Skip the pictures and copy all the data that follows exactly.

START Data block

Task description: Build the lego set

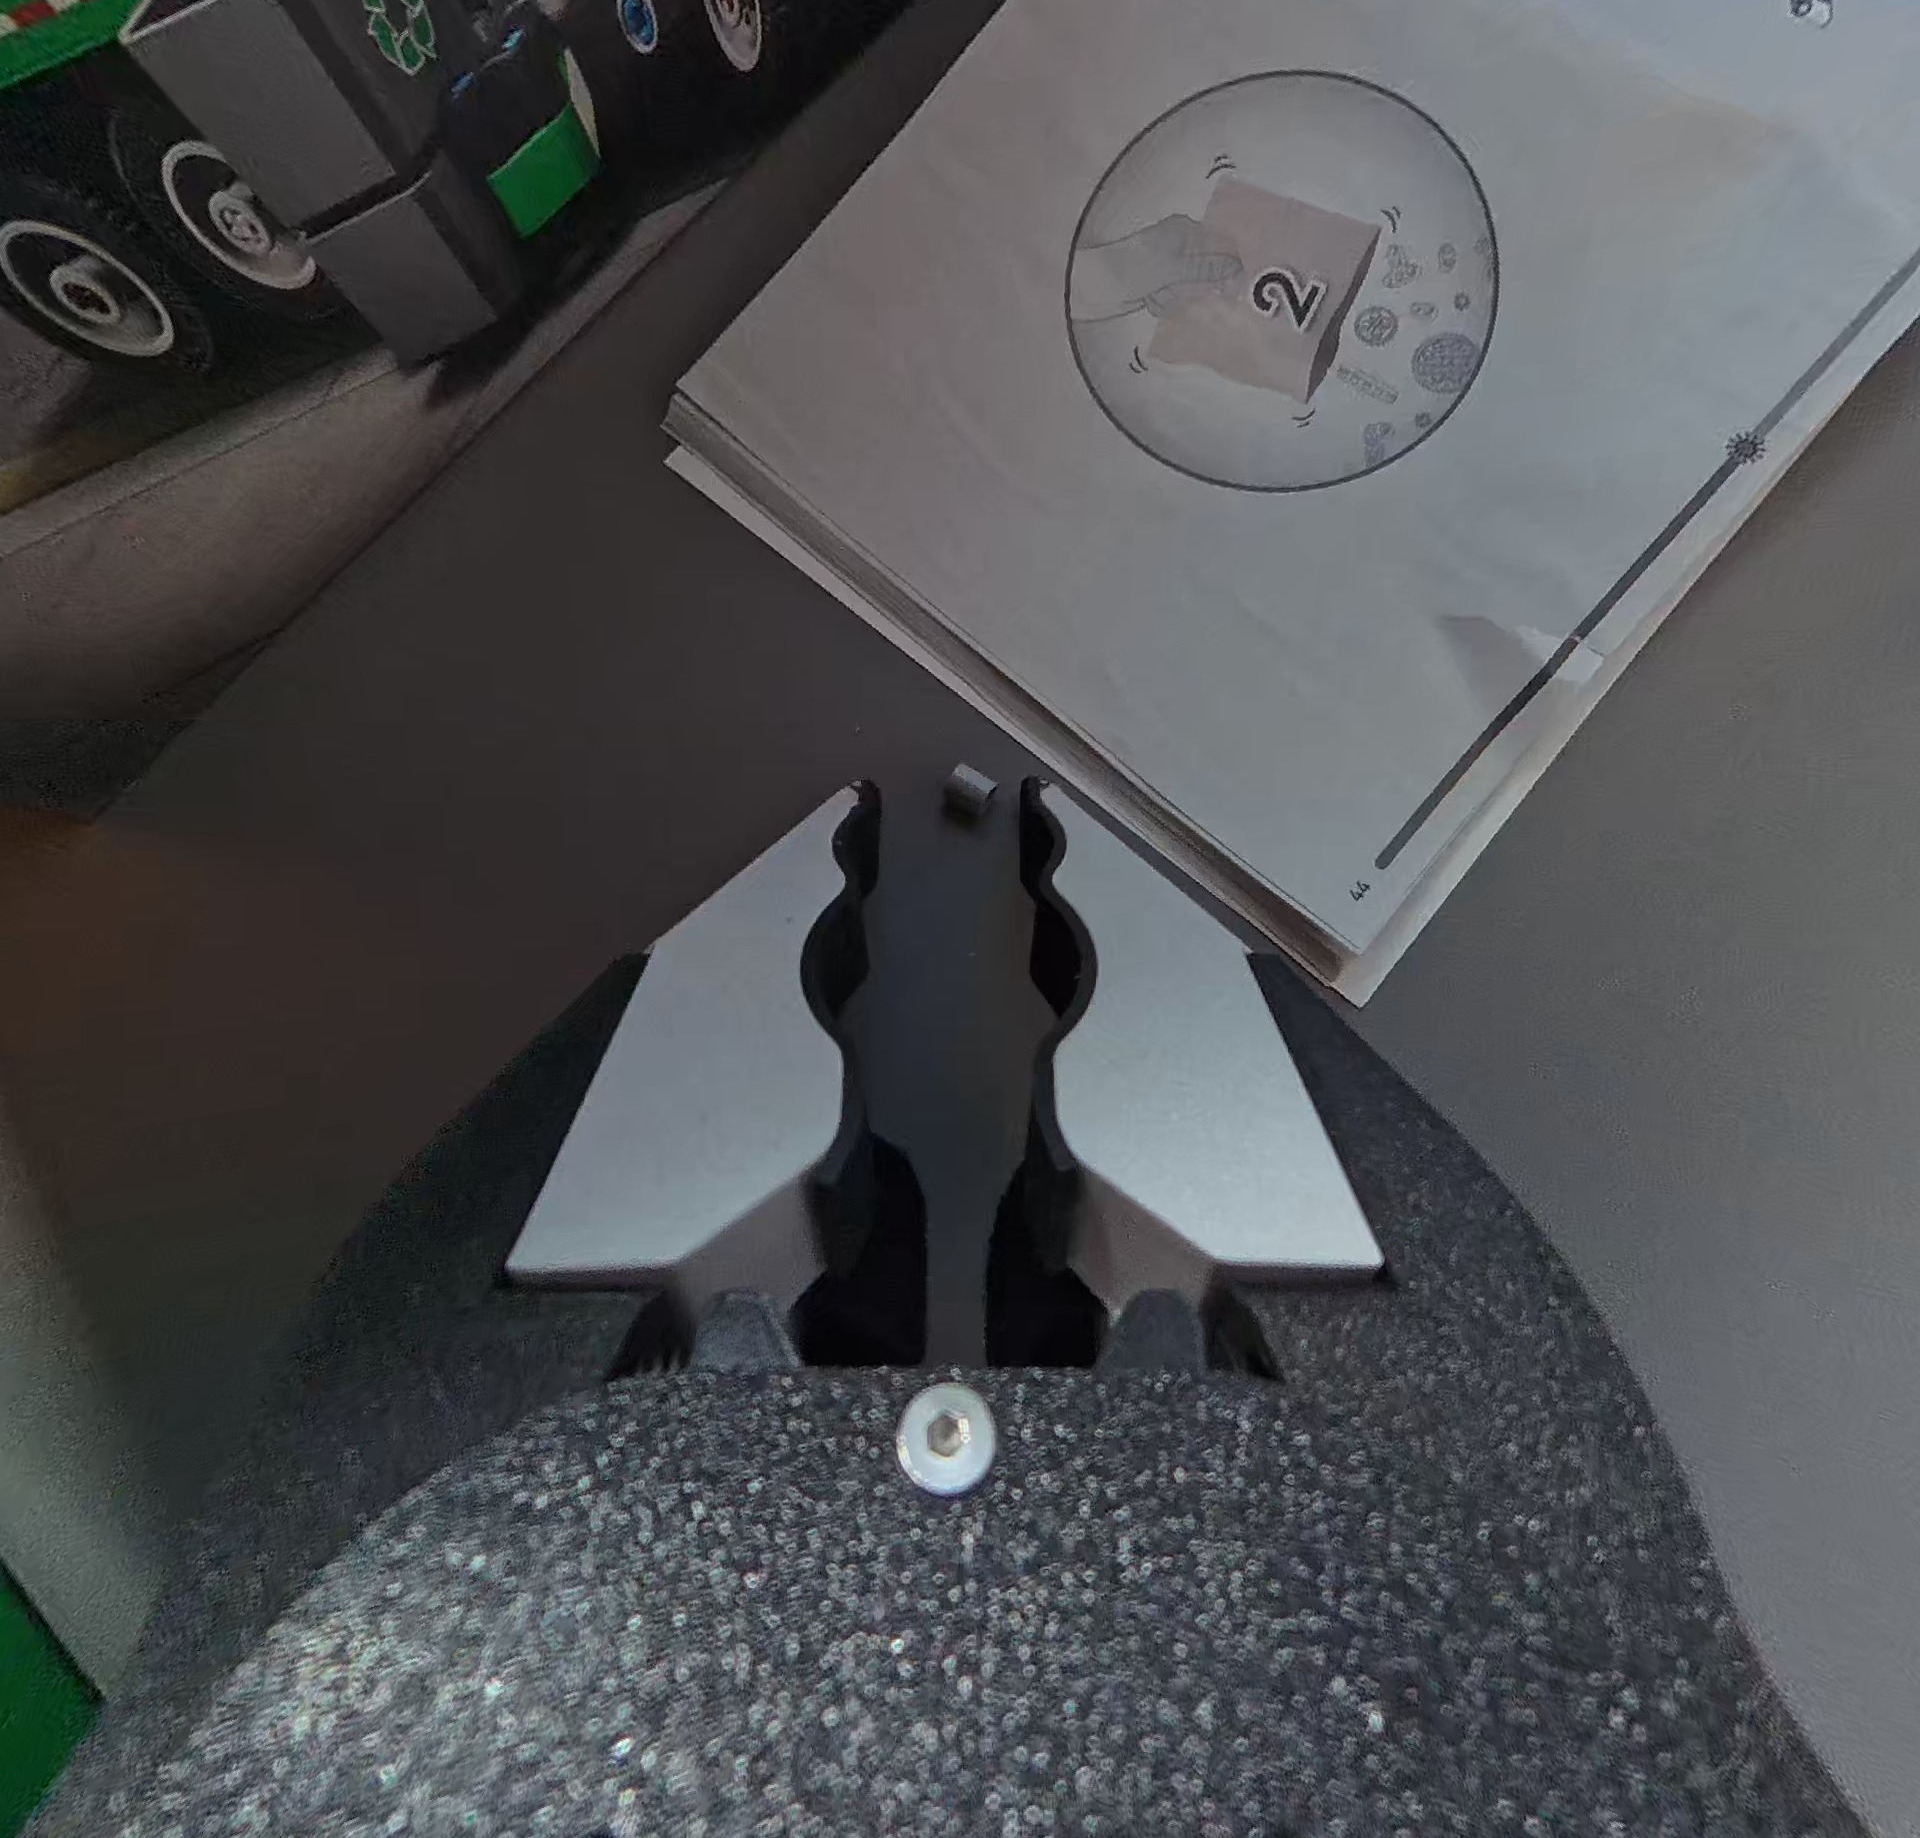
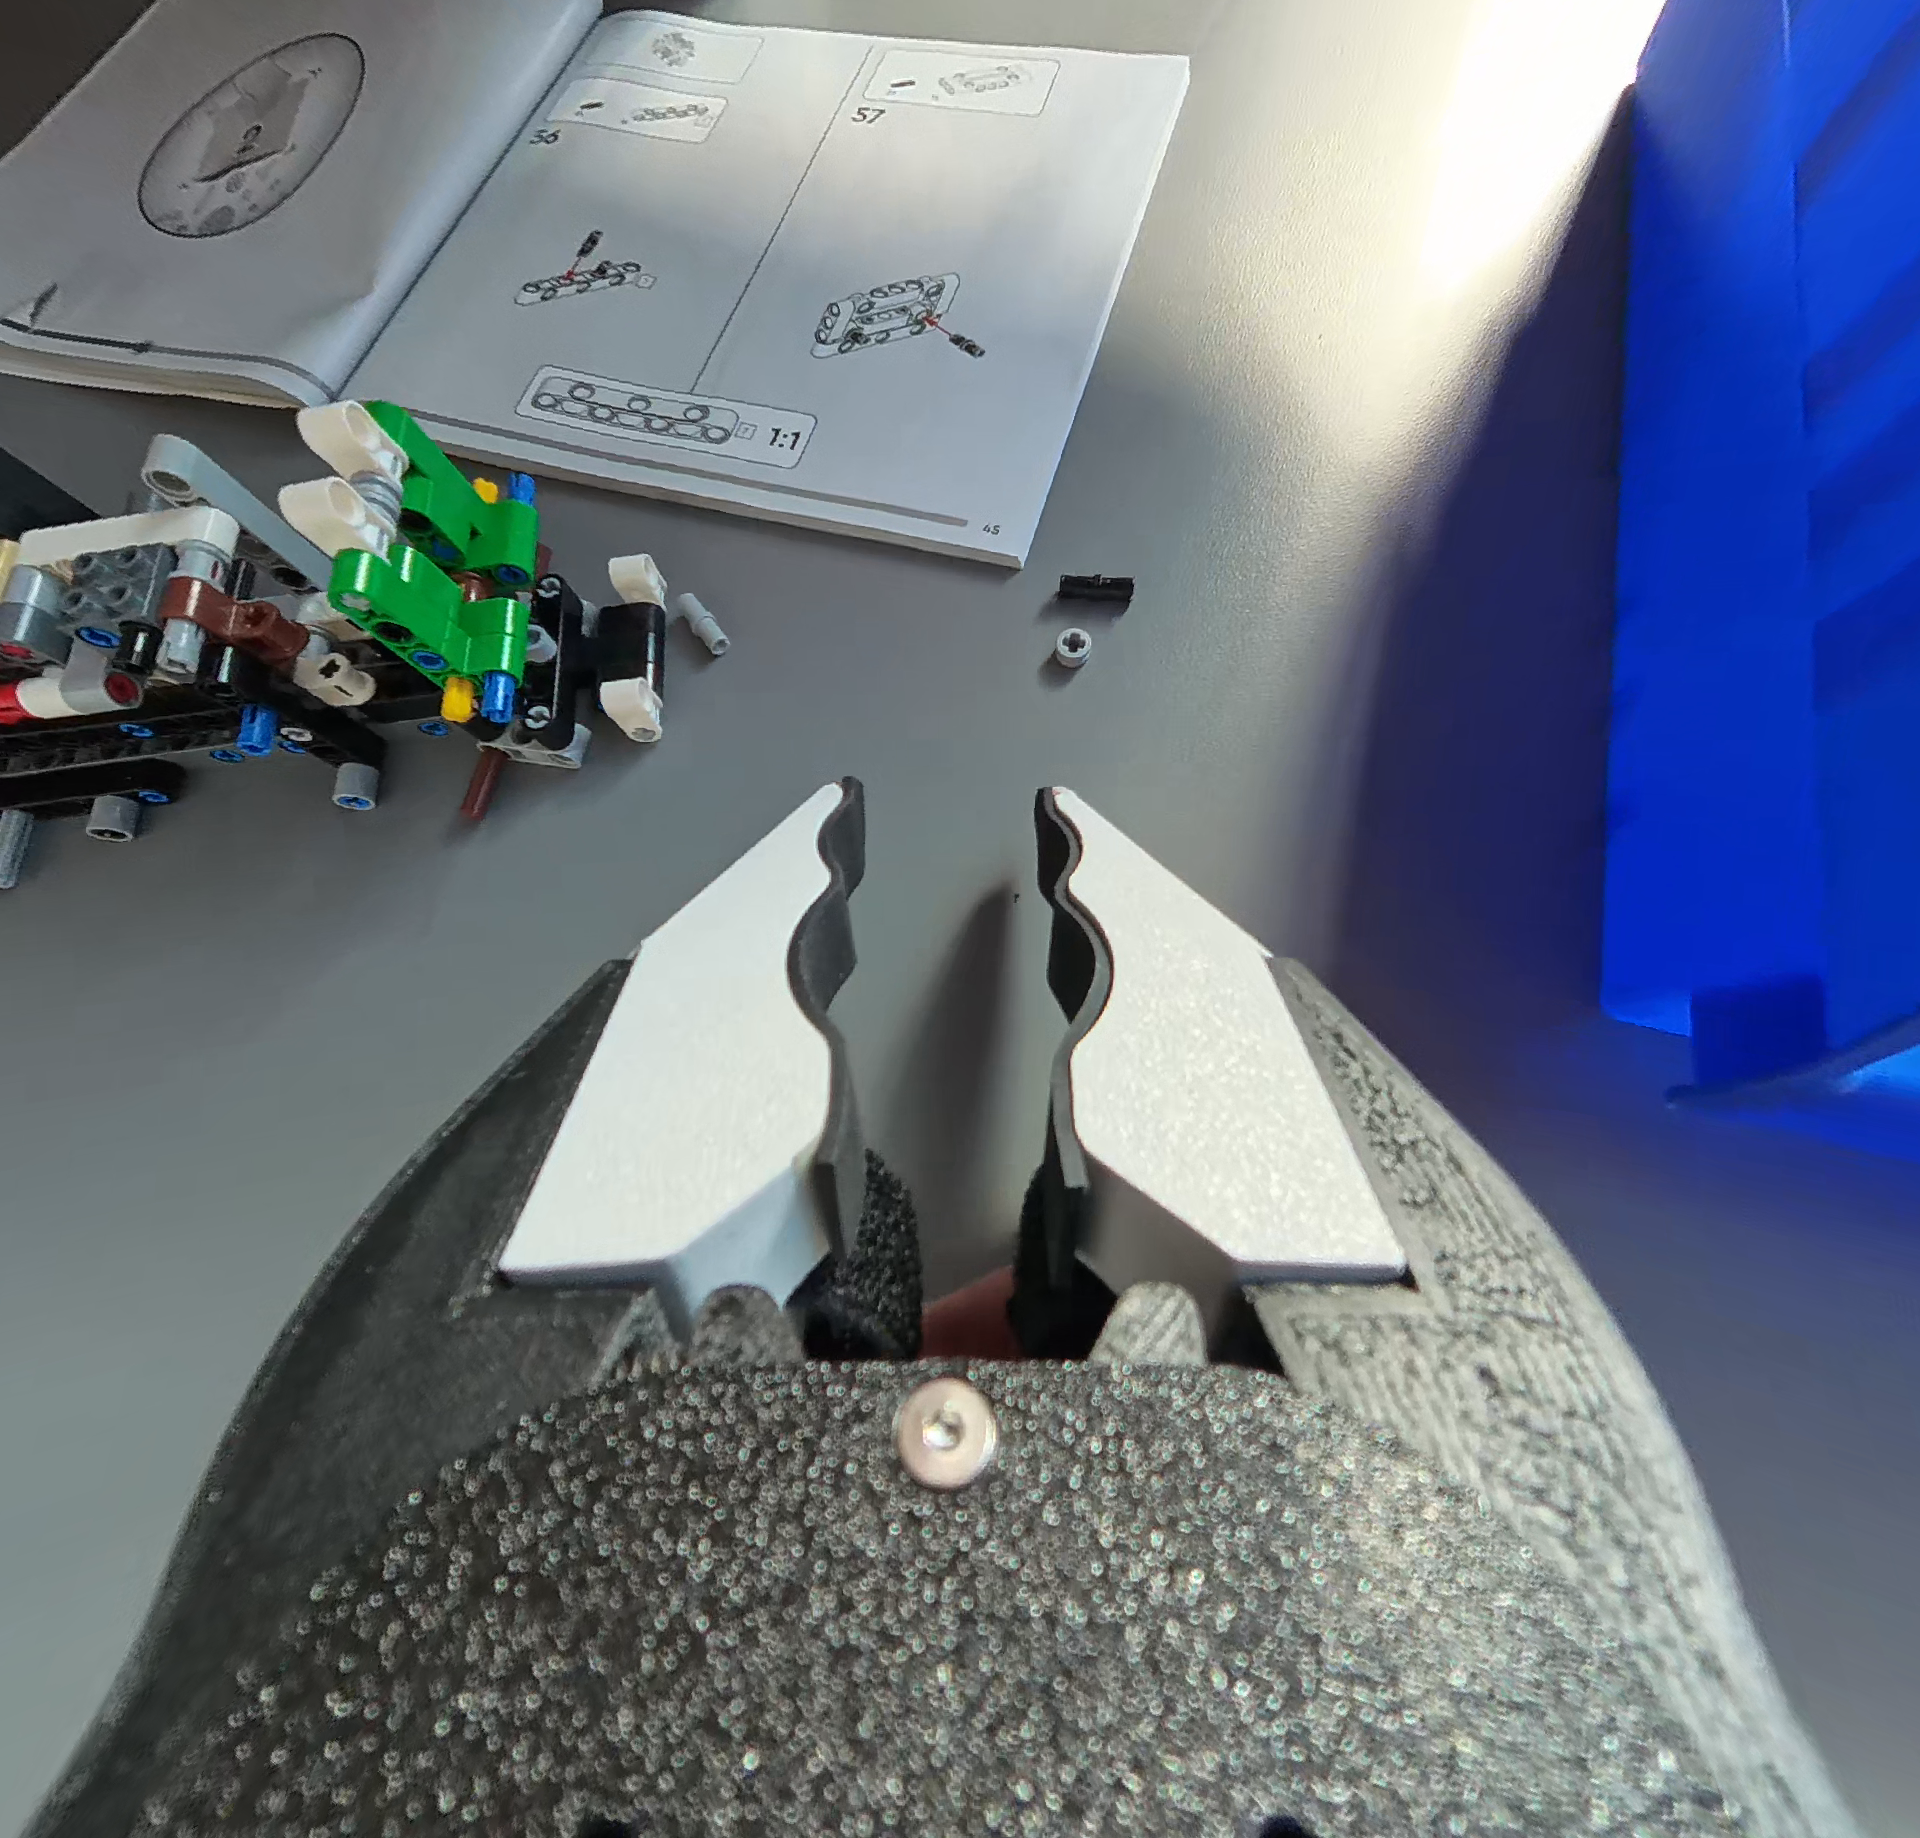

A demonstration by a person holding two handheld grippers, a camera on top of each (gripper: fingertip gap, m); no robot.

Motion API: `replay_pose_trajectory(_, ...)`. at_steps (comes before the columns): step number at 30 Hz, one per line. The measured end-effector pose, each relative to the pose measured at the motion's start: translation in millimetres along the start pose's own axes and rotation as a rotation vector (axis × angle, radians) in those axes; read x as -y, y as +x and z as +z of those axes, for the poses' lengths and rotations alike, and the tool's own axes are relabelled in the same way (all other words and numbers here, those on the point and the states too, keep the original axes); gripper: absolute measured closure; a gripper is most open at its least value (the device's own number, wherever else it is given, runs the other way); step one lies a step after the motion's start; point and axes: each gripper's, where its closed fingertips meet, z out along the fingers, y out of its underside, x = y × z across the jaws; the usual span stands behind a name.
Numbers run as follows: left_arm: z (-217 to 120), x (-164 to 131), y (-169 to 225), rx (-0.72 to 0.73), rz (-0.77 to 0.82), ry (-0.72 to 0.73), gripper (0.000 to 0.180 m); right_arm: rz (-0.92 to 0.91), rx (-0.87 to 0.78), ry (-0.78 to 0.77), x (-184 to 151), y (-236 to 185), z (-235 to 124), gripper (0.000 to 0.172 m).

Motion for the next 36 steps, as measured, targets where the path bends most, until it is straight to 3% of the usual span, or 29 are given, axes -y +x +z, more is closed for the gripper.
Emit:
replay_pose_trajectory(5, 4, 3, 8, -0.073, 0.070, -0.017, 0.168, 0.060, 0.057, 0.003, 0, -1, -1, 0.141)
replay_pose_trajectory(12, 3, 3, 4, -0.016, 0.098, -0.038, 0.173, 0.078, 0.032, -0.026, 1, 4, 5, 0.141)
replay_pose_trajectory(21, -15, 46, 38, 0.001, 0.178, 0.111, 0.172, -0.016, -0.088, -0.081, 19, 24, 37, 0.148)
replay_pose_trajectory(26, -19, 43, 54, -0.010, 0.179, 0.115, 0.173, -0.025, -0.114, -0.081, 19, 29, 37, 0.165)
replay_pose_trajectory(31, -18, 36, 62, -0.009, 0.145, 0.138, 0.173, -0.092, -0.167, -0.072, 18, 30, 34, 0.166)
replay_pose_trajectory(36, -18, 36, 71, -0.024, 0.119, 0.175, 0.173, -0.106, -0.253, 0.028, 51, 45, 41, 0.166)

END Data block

Written solution:
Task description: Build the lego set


A demonstration by a person holding two handheld grippers, a camera on top of each (gripper: fingertip gap, m); no robot.

Motion API: `replay_pose_trajectory(_, ...)`. at_steps (comes before the columns): step number at 30 Hz, one per line. The measured end-effector pose, each relative to the pose measured at the motion's start: translation in millimetres along the start pose's own axes and rotation as a rotation vector (axis × angle, radians) in those axes; read x as -y, y as +x and z as +z of those axes, for the poses' lengths and rotations alike, and the tool's own axes are relabelled in the same way (all other words and numbers here, those on the point and the states too, keep the original axes); gripper: absolute measured closure; a gripper is most open at its least value (the device's own number, wherever else it is given, runs the other way); step one lies a step after the motion's start; point and axes: each gripper's, where its closed fingertips meet, z out along the fingers, y out of its underside, x = y × z across the jaws; the usual span stands behind a name.
Numbers run as follows: left_arm: z (-217 to 120), x (-164 to 131), y (-169 to 225), rx (-0.72 to 0.73), rz (-0.77 to 0.82), ry (-0.72 to 0.73), gripper (0.000 to 0.180 m); right_arm: rz (-0.92 to 0.91), rx (-0.87 to 0.78), ry (-0.78 to 0.77), x (-184 to 151), y (-236 to 185), z (-235 to 124), gripper (0.000 to 0.172 m).

Motion for the next 36 steps, as measured, targets where the path bends most, until it is straight to 3% of the usual span, or 29 are given, axes -y +x +z, more is closed for the gripper.
Emit:
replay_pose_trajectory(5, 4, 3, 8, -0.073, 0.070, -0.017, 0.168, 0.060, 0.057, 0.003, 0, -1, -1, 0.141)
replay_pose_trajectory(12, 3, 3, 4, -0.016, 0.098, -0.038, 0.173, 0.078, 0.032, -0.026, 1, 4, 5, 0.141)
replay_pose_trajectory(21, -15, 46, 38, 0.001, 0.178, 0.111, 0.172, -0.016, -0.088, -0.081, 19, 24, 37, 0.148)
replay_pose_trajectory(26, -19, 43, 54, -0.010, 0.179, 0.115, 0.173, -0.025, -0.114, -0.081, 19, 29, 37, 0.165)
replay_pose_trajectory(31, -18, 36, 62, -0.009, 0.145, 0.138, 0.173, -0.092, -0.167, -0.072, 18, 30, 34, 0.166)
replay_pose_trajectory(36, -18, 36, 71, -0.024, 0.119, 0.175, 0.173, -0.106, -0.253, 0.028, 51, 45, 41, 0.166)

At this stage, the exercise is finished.